━━━ Given data ━━━

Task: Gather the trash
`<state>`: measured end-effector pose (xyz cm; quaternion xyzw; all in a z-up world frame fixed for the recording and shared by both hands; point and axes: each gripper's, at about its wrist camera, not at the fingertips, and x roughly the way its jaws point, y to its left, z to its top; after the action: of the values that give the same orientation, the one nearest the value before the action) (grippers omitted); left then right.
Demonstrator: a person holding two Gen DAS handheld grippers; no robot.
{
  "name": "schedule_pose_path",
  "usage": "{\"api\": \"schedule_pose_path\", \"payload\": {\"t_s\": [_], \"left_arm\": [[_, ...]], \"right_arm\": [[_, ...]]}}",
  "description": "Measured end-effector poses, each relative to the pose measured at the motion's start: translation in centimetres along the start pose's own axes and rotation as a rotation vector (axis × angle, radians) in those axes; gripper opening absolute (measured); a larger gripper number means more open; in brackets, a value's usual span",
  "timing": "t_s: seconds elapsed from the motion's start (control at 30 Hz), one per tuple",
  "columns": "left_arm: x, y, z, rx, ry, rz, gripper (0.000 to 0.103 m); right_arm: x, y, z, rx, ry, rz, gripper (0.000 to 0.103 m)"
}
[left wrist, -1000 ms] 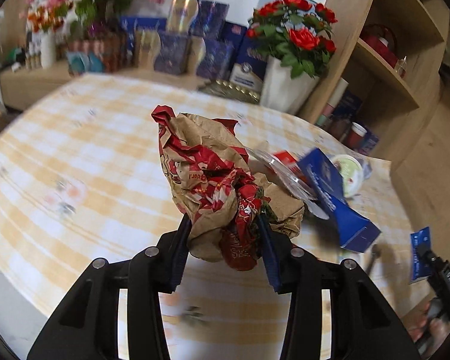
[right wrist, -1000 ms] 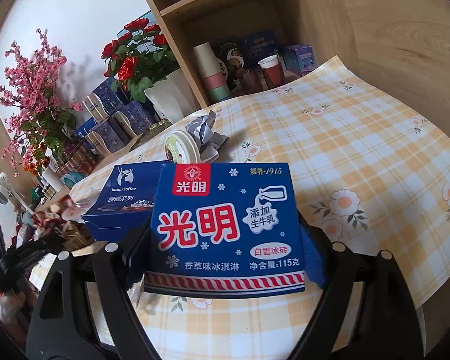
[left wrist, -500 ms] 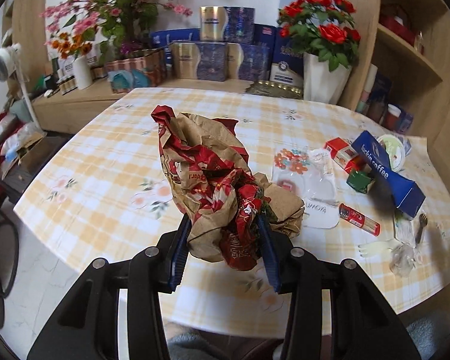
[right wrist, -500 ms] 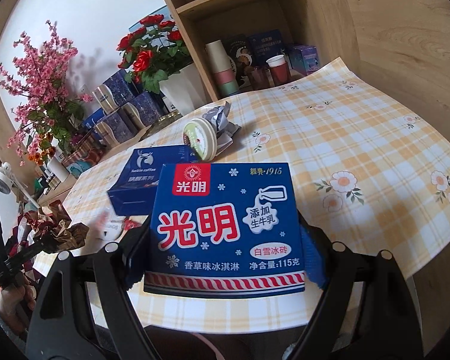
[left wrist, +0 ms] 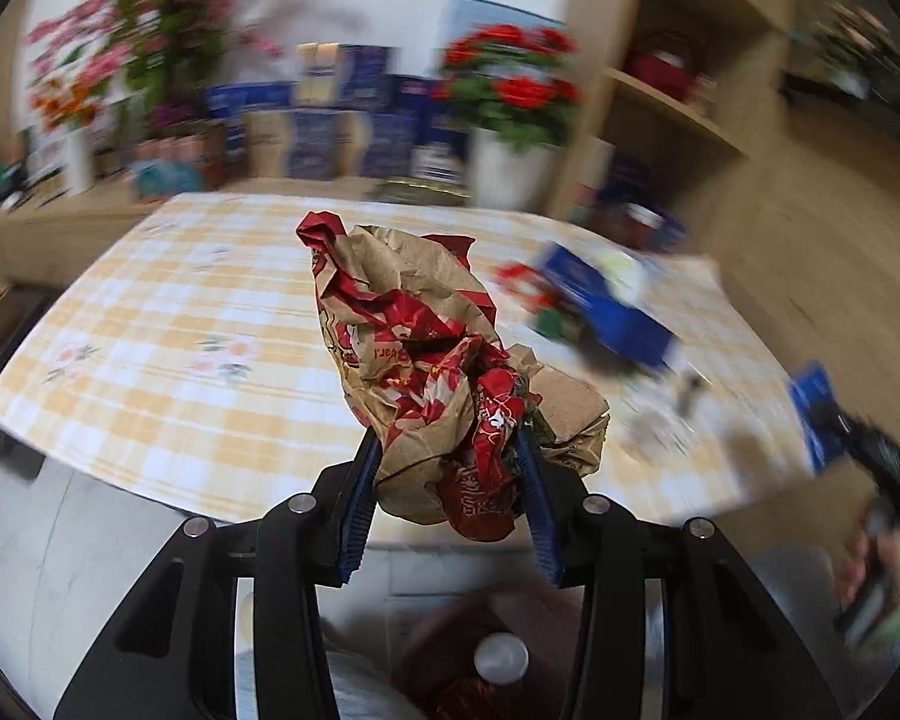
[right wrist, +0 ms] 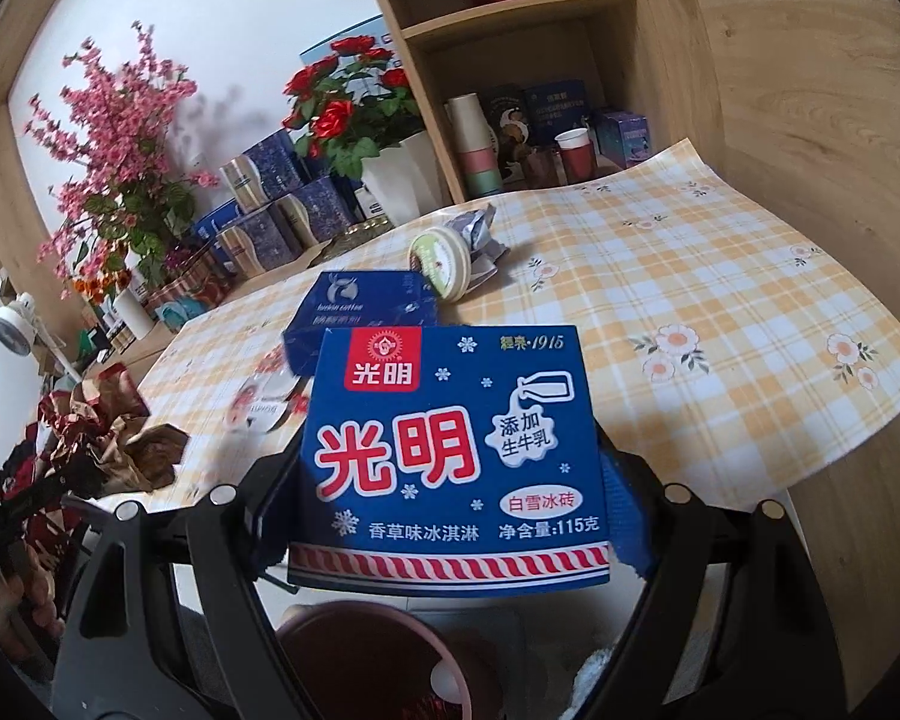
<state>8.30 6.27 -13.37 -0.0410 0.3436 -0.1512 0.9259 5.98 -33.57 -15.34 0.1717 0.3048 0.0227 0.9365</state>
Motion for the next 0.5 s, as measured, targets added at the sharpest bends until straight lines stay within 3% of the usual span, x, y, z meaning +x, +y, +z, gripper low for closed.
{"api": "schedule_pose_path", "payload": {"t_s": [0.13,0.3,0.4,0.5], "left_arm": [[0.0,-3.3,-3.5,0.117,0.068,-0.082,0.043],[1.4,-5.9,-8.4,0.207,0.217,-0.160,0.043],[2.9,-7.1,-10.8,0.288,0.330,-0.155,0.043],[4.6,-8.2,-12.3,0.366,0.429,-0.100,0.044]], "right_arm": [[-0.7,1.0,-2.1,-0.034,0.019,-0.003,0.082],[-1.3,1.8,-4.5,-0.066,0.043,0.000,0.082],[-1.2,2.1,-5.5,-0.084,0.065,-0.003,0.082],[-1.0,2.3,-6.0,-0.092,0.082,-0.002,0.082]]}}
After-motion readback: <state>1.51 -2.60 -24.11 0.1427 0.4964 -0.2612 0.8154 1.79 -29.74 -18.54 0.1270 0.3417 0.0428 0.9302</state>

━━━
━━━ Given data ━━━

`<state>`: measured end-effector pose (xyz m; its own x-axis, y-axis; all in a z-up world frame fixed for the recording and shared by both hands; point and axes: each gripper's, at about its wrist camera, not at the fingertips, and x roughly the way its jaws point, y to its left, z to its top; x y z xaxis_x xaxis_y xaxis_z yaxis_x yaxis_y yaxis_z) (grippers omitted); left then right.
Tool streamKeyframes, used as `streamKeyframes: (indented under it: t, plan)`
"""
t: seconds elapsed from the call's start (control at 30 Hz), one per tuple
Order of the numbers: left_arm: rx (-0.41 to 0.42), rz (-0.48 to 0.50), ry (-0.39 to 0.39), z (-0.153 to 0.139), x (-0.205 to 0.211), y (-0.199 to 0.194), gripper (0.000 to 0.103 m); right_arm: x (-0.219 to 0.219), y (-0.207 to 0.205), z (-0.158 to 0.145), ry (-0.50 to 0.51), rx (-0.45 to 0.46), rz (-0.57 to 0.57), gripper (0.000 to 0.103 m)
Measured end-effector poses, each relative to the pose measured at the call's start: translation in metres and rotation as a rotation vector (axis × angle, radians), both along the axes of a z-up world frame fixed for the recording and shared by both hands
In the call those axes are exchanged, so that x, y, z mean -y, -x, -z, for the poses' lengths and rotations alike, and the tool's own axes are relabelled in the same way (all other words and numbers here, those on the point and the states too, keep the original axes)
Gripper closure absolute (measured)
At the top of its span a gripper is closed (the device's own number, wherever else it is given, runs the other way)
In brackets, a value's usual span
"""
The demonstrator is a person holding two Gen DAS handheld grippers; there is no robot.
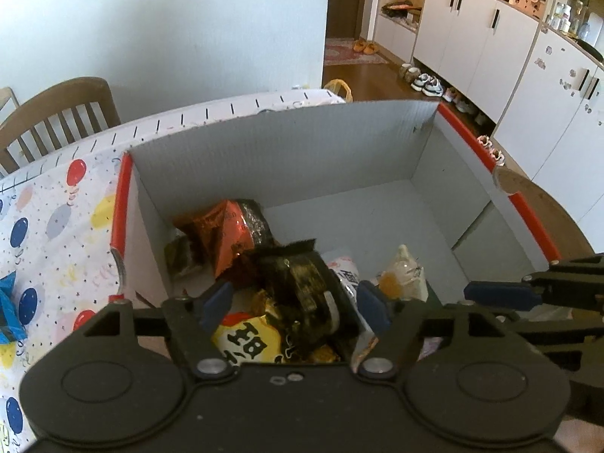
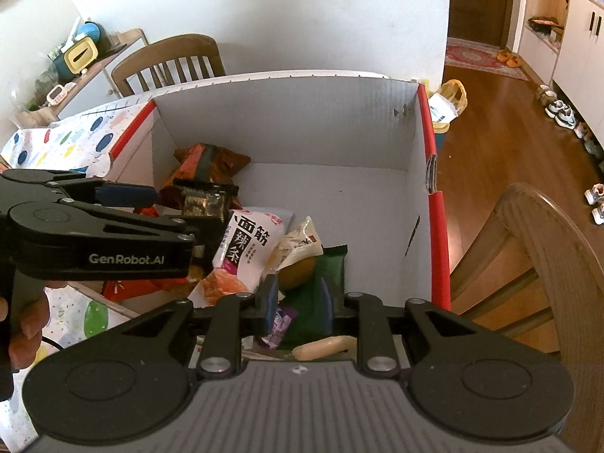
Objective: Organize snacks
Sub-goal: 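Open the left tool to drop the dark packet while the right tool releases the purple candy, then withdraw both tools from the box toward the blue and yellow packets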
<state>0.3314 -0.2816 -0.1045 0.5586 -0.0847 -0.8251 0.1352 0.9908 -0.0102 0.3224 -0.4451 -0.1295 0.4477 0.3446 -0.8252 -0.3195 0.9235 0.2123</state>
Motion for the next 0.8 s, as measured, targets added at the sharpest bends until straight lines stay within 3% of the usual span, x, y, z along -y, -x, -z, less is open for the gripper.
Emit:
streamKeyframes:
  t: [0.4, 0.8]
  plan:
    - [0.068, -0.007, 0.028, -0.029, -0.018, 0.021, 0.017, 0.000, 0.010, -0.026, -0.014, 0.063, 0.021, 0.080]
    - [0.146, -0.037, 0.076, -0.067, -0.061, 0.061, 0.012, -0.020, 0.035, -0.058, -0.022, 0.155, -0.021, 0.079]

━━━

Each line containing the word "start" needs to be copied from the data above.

- [Worked solution]:
  "description": "Measured end-effector poses, each relative to the pose measured at the motion's start: translation in centimetres along the start pose's own axes and rotation as a rotation vector (axis × angle, radians) in those axes; gripper opening absolute (measured); a larger gripper number means more open; in brackets, a value's usual span",
  "timing": "t_s: seconds elapsed from the motion's start (control at 30 Hz), one per tuple",
t: seconds elapsed from the call's start (control at 30 Hz), one per tuple
Measured end-effector poses, each relative to the pose measured at the call's start: translation in metres and rotation as a rotation vector (axis × angle, radians), both along the axes of a z-up world frame fixed for the recording and shared by both hands

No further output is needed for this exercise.